En la actualidad, y dentro de los centros urbanos, existe una tendencia que enfrenta la muerte de
una manera aséptica y casi como un error de la medicina que falló en curar a una persona. Esto
la lleva a considerarla como si fuese llamativa, extraordinaria o, como señala Ariès (1987), un
accidente.
La modernidad consiguió que las vidas se alarguen y tengan menos pérdidas tempranas. Sin
embargo, este estado de las cosas no es más que la audaz transformación que produjo la
inteligencia humana, aún cuando la vida siga siendo finita y el costo de algunas prolongaciones
pueda ir en detrimento de las búsquedas y derroteros personales.
En cierta medida, pareciera haber una correspondencia entre esta actitud de desafío, que
permitió tales logros frente a la enfermedad y la muerte, con la carencia de estrategias que nos
habiliten a darle un sentido a esa condición de la existencia.
Esta sociedad, por lo contrario, ha producido una sensación de vergüenza hacia la muerte que,
tal como lo señala Gorer, resulta comparable con lo que el siglo XIX había establecido con
respecto a la sexualidad; o un rechazo lindante con el horror, es decir, de aquello que se presenta
sin tamiz y que confunde lo macabro con el lógico término de la vida. Todo esto determina que
aquellos aspectos relacionados con el fin (desde los duelos, los ritos, los velorios, etc.), se hayan
limitado u ocultado al punto que resulta chocante hablarlo o mostrarlo y que sólo reaparece
insistentemente en la muerte espectacular, mencionada por Baudrillard (1978), en la pantalla de
la TV.
Esta particular sensibilidad hacia la temática reduce y a su manera quita recursos simbólicos
para aquellos que deben sobrellevar su propia expectativa ante la muerte y el proceso de duelo.
- La incidencia del género, educación y clase social: Las diferencias de género, educación y
clase social tienen importancia en la duración y los efectos del duelo en la vejez.

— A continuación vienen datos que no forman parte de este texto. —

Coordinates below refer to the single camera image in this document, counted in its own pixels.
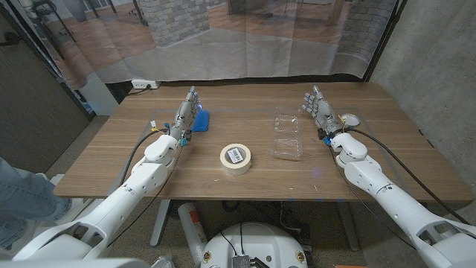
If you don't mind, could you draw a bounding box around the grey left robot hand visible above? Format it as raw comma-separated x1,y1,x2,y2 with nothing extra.
167,85,204,146

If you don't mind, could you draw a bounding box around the printed room backdrop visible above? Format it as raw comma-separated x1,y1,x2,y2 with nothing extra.
7,0,401,90

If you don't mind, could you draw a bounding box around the masking tape roll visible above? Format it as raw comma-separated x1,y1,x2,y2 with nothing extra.
219,143,252,176

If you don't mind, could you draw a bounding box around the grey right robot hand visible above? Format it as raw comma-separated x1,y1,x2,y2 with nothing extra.
300,84,345,141

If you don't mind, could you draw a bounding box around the black wall hook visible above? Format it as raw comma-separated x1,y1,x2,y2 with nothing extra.
0,31,22,48

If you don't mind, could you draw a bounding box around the white jar lid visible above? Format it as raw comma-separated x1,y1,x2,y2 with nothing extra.
340,113,361,128

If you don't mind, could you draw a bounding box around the clear plastic clamshell container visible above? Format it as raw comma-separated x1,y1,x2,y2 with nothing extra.
269,106,303,162

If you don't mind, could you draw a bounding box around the perforated wall panel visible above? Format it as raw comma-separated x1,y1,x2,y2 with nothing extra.
0,7,94,174

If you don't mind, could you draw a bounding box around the white board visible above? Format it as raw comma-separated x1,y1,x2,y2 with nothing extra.
77,72,120,117

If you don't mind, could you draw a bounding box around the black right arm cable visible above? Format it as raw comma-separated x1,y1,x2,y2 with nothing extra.
347,127,472,226

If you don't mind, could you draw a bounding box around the person leg in jeans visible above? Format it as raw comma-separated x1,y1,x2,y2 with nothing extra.
0,156,74,250

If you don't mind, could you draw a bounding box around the white power strip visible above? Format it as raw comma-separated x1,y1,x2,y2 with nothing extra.
131,78,161,90

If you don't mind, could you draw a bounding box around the black slanted frame pole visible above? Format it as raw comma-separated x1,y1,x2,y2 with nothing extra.
0,0,96,120

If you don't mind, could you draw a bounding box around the white table leg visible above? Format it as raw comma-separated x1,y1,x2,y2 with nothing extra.
149,200,172,248

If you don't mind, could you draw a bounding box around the white cylinder with orange label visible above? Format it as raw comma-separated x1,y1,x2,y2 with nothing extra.
177,202,209,267

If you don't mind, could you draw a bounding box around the white robot torso base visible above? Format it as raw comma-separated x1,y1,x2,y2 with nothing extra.
200,222,309,268

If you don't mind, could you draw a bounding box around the blue block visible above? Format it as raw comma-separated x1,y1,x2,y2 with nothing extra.
191,109,210,133

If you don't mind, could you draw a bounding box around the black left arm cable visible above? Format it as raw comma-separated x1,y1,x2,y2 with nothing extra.
118,128,170,187

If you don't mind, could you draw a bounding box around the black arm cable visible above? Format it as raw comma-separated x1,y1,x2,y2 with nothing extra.
118,128,170,187
347,127,472,226

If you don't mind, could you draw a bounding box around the clear plastic bag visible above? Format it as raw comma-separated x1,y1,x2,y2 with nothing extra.
150,254,176,268

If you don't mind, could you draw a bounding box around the grey table leg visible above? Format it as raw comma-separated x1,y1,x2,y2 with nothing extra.
336,200,361,252

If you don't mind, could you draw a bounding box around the black backdrop stand pole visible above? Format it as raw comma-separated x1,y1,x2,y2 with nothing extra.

Arbuckle y de Vries (1995) hallaron que las mujeres en duelo manifiestan mayores niveles de
depresión, o para Thompson et al. (1991), más síntomas depresivos que en los varones como
consecuencia de un duelo.
Stroebe et al. (2001) encuentran que los varones sufren más la viudez en relación a la salud
física y mental y al apoyo social.
En nuestra cultura, resulta más aceptable para las mujeres hablar acerca de sus pensamientos y
sentimientos depresivos y mostrar su angustia que para los varones (Stroebe et al., 1988a). A
esto se le agrega que las mujeres expresan más fatalismo y más vulnerabilidad que los varones,
lo cual podría depender de una mayor creencia religiosa (McPherson, 1990) o de una expresión
de género relativa a la expresión de las emociones. Diferencias que se vuelven más visibles en
las generaciones de los actuales adultos mayores, de más edad.
Hagestad (1985) describía a las mujeres viejas como cuidadoras familiares, comunicando y
monitoreando las actividades de los miembros de la familia, mientras que los varones,
actualmente viejos, eran referidos como los embajadores, que desarrollaban relaciones con la
comunidad más allá de su familia. Posiciones que inciden en los modos de ajuste al proceso de
pérdida.
La educación emerge como un poderoso predictor en muchas variables del funcionamiento
personal. La investigación temprana ha sugerido una asociación positiva entre mayor educación
y padres viejos en duelo (Purisman & Maoz, 1977) y viudas mayores (Lopata, 1993). De hecho
Lopata (1993) concluye que el grado de educación puede ser una de las variables más
influyentes, proveyendo una mayor habilidad para aclarar problemas, para identificar recursos y
para tomar acción hacia posibles soluciones.
Estudios sobre mejores ingresos (Schuster & Butler, 1989) y empleo (Faletti et al., 1989)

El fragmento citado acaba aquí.